DIRECTIONS
A verbatim repetition of the data below is requested, without images.

§ §

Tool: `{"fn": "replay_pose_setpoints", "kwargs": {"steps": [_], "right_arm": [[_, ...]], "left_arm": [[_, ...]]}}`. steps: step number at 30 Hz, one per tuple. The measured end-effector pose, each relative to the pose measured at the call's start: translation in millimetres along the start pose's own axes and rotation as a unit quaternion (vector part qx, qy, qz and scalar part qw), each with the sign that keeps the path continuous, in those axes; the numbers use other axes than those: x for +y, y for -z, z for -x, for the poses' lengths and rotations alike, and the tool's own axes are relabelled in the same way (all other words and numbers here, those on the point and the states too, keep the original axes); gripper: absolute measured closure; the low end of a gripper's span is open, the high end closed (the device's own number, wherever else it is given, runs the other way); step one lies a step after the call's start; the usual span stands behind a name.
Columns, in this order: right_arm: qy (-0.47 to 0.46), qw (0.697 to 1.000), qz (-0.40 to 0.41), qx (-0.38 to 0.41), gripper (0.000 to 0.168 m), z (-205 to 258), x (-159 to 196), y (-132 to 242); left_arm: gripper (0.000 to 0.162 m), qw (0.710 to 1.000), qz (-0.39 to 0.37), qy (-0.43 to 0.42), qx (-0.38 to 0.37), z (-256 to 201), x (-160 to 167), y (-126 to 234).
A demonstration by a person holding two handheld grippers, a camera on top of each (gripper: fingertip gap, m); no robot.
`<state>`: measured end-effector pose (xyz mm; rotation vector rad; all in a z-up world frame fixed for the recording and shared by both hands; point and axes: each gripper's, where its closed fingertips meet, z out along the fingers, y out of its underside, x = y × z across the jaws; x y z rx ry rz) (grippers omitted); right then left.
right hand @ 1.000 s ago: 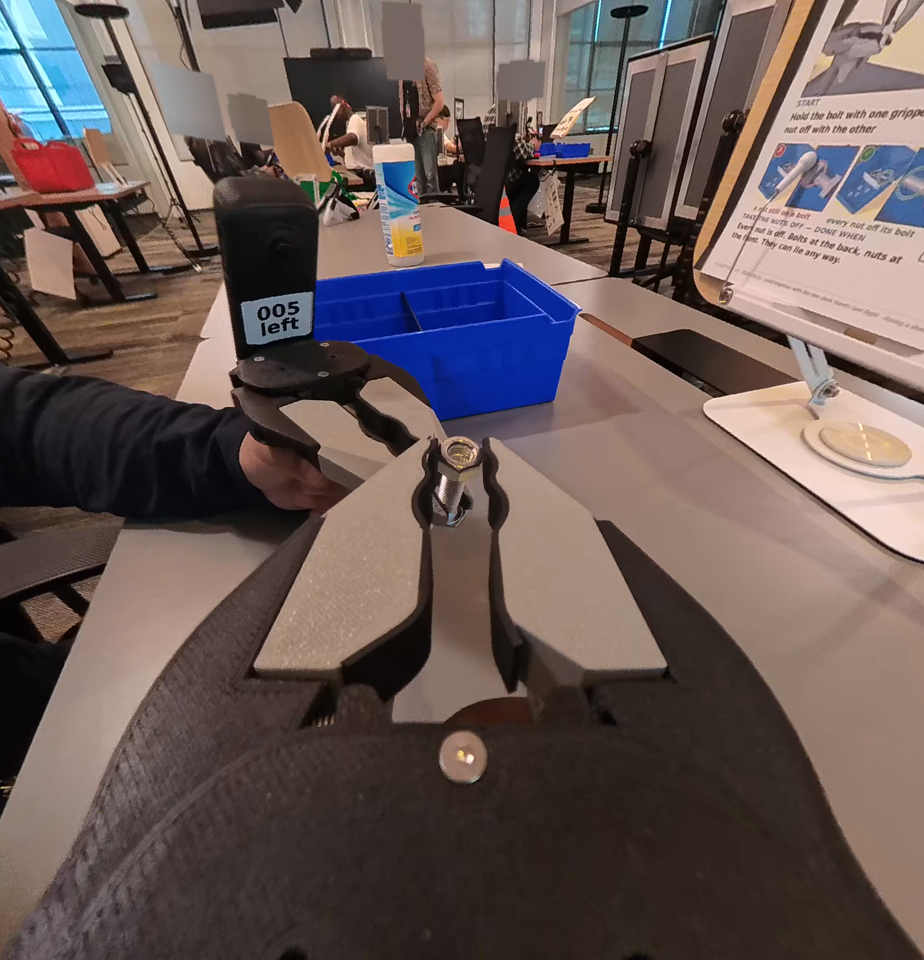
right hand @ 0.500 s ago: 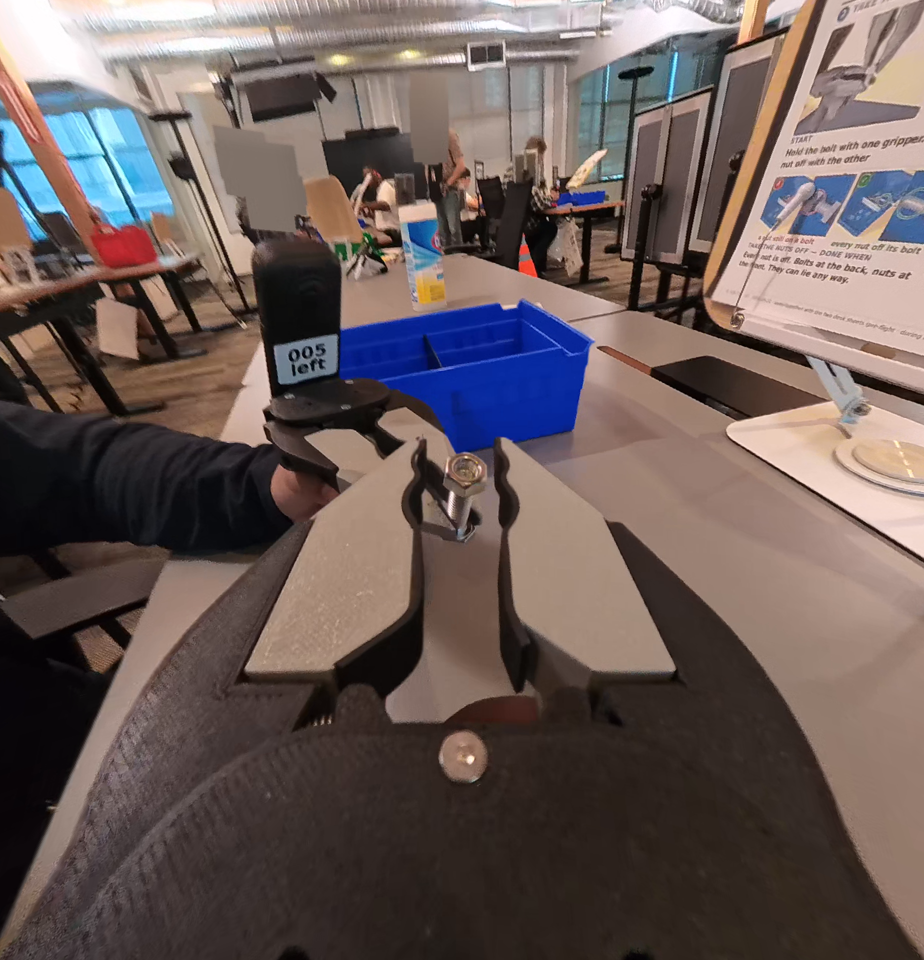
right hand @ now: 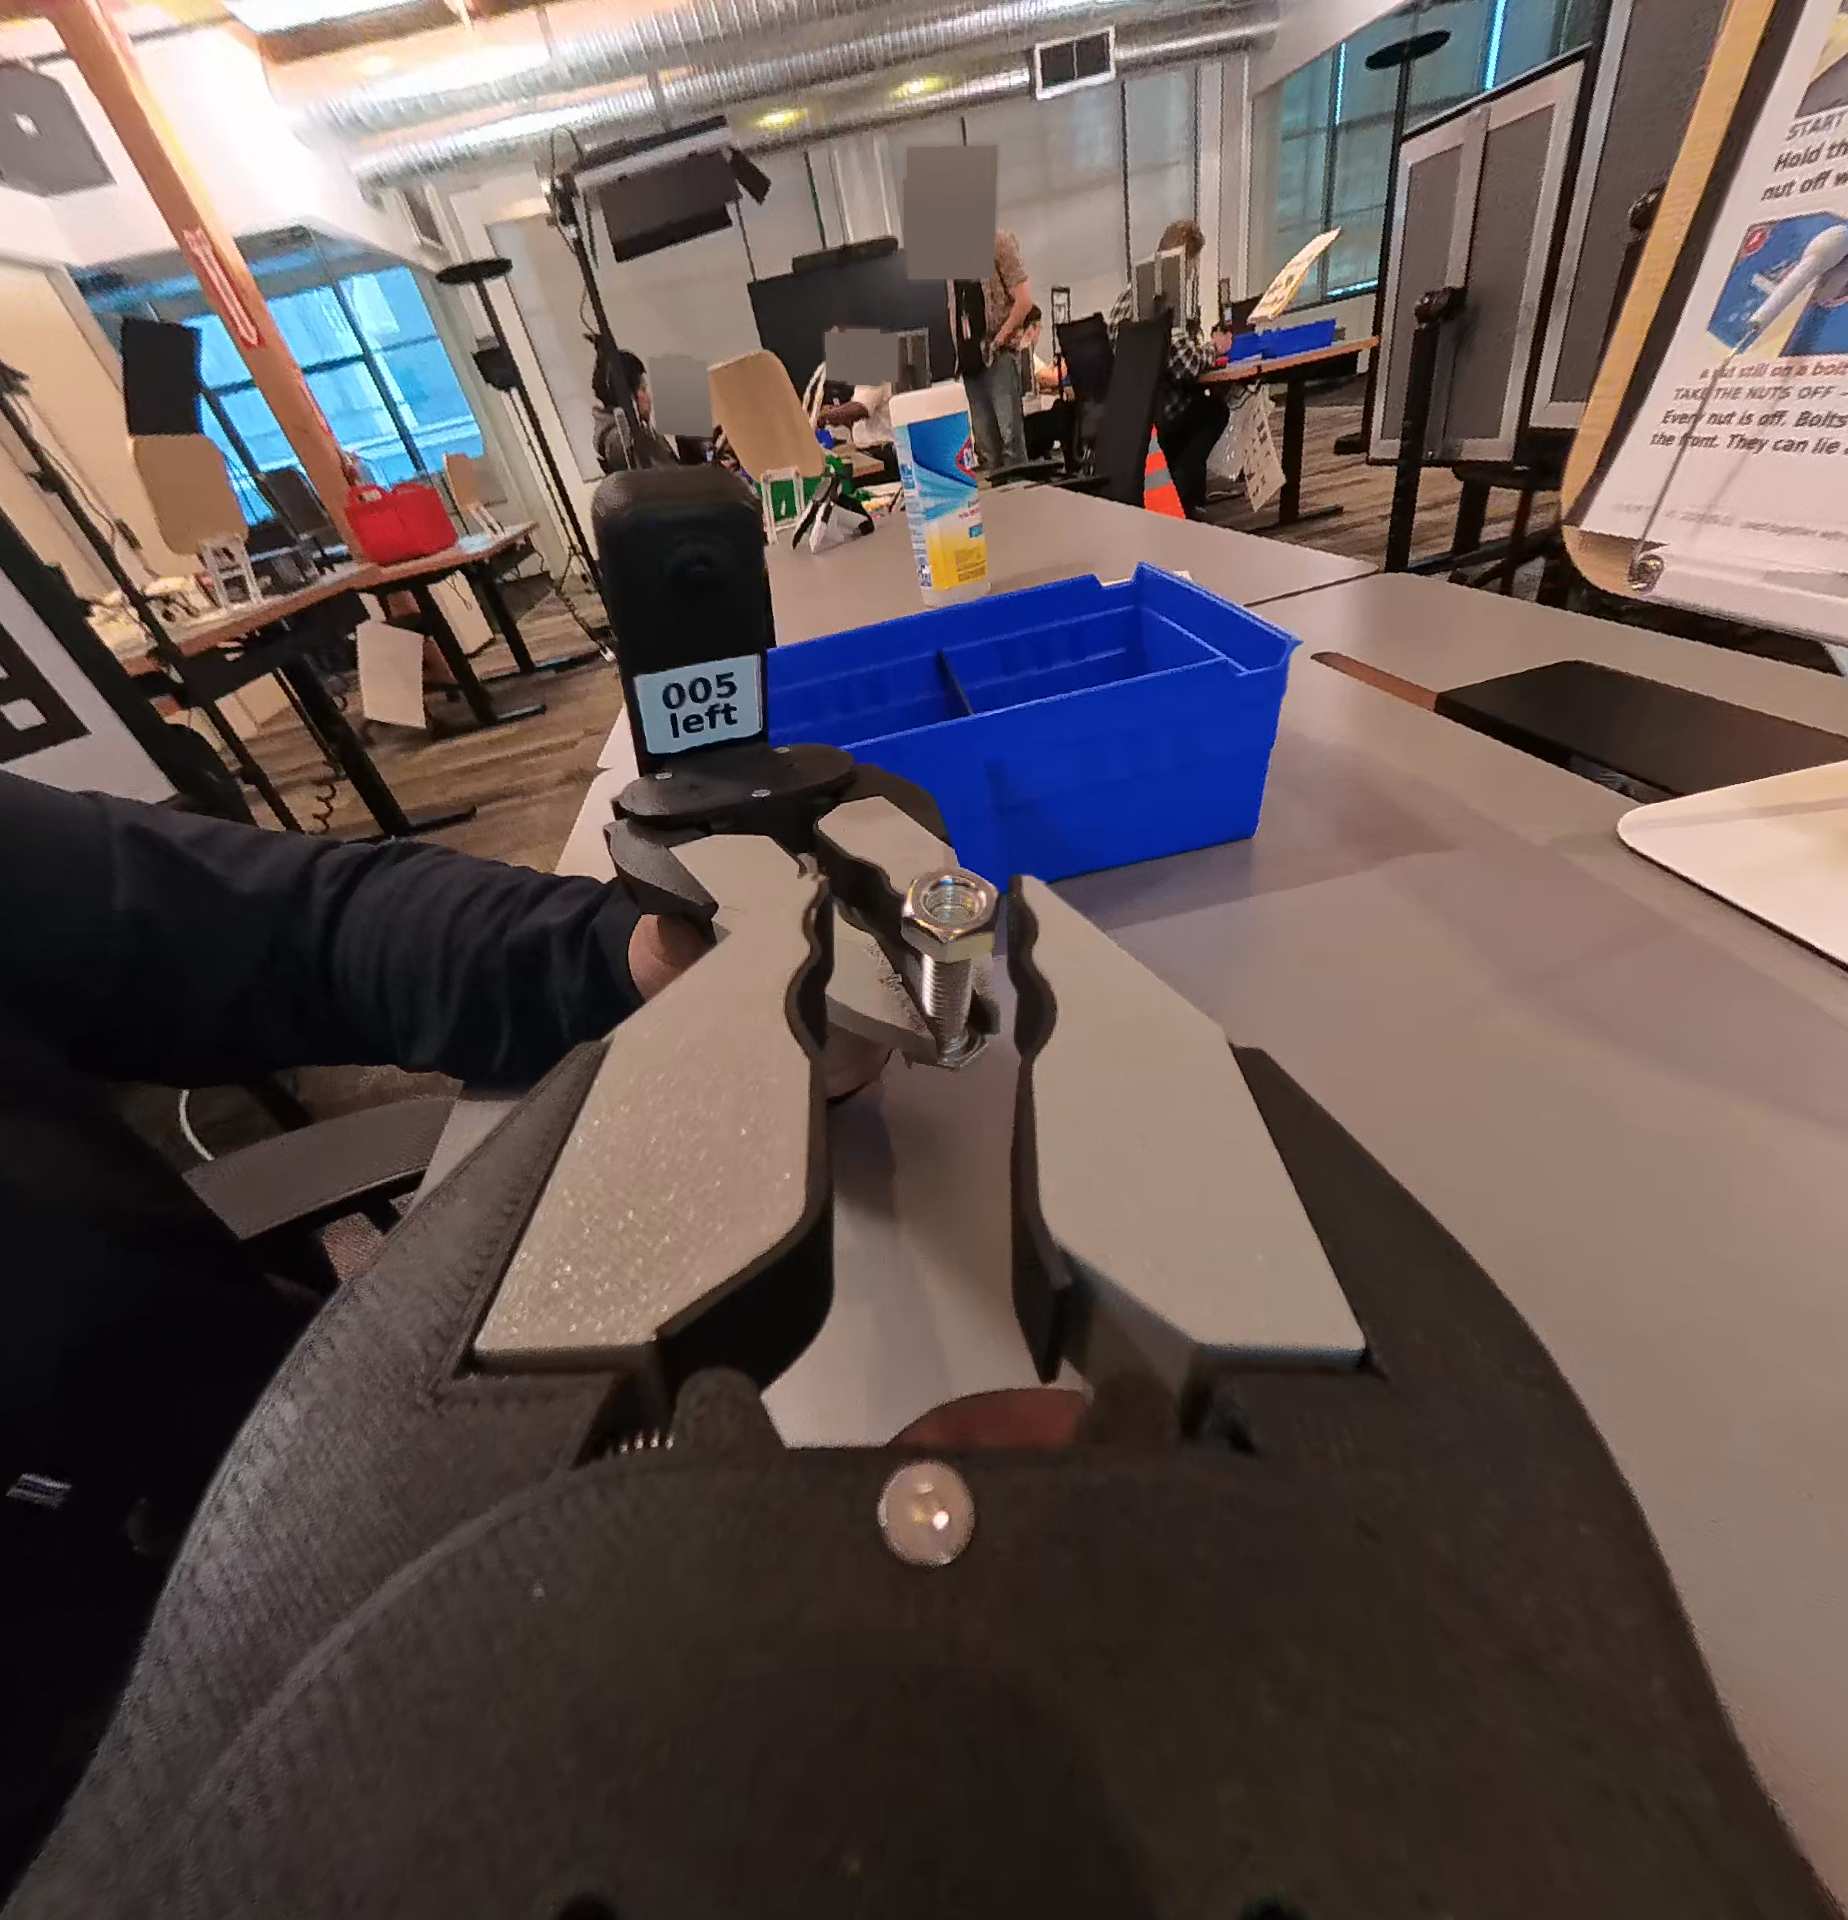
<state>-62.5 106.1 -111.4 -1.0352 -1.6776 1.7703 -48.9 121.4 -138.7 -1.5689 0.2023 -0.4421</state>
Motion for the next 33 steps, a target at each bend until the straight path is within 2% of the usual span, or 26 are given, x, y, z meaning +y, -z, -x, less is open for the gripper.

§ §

TASK RESPONSE
Tool: `{"fn": "replay_pose_setpoints", "kwargs": {"steps": [_], "right_arm": [[_, ...]], "left_arm": [[_, ...]]}}`. steps: step number at 30 Hz, one per tuple. The measured end-effector pose, each relative to the pose measured at the call's start: translation in millimetres along the start pose's own axes and rotation as a unit quaternion (vector part qx, qy, qz and scalar part qw), each with the sign that keeps the path continuous, in those axes; the numbers use other axes than those: x for +y, y for -z, z for -x, for the poses' lengths and rotations alike, and the tool's own axes are relabelled in the same way (all other words and numbers here, those on the point and the states too, keep the original axes); gripper: absolute measured closure; the low end of a gripper's span is open, the high end closed (the device's own number, wherever else it is given, runs the other way); step one lies a step after the call's start; the usual span stands behind a name.
Columns, in this order: right_arm: qy (-0.47 to 0.46), qw (0.697 to 1.000), qz (-0.40 to 0.41), qx (-0.38 to 0.41), gripper (0.000 to 0.168 m), z (-205 to 258), x (-159 to 196), y (-132 to 242); left_arm: gripper (0.000 to 0.162 m), qw (0.710 to 1.000), qz (-0.39 to 0.37), qy (-0.43 to 0.42), qx (-0.38 to 0.37), z (-256 to 201), x (-160 to 167), y (-126 to 234).
A demonstration by a person holding two handheld grippers, a camera on top of each (gripper: fingertip gap, m); no robot.
`<state>`: measured end-effector pose (xyz mm; rotation vector rad; all in a z-up world frame fixed for the recording and shared by both hands; point and axes: each gripper's, where its closed fingertips meet, z out along the fingers, y out of its underside, x = y × z across the jaws; x y z rx ry rz) (grippers omitted); right then left.
right hand @ 1.000 s ago: 
right hand @ 0.500 s ago: 
right hand @ now: 
<state>-62.5 106.1 -111.4 -1.0352 -1.6776 1.7703 -48.9 121.4 -138.7 -1.5689 0.2023 -0.4421</state>
Motion for the next 33 steps, a target at each bend until the straight path is within 2% of the usual span, or 26 are given, x, y, z meaning +y, -z, -x, less is open for the gripper.

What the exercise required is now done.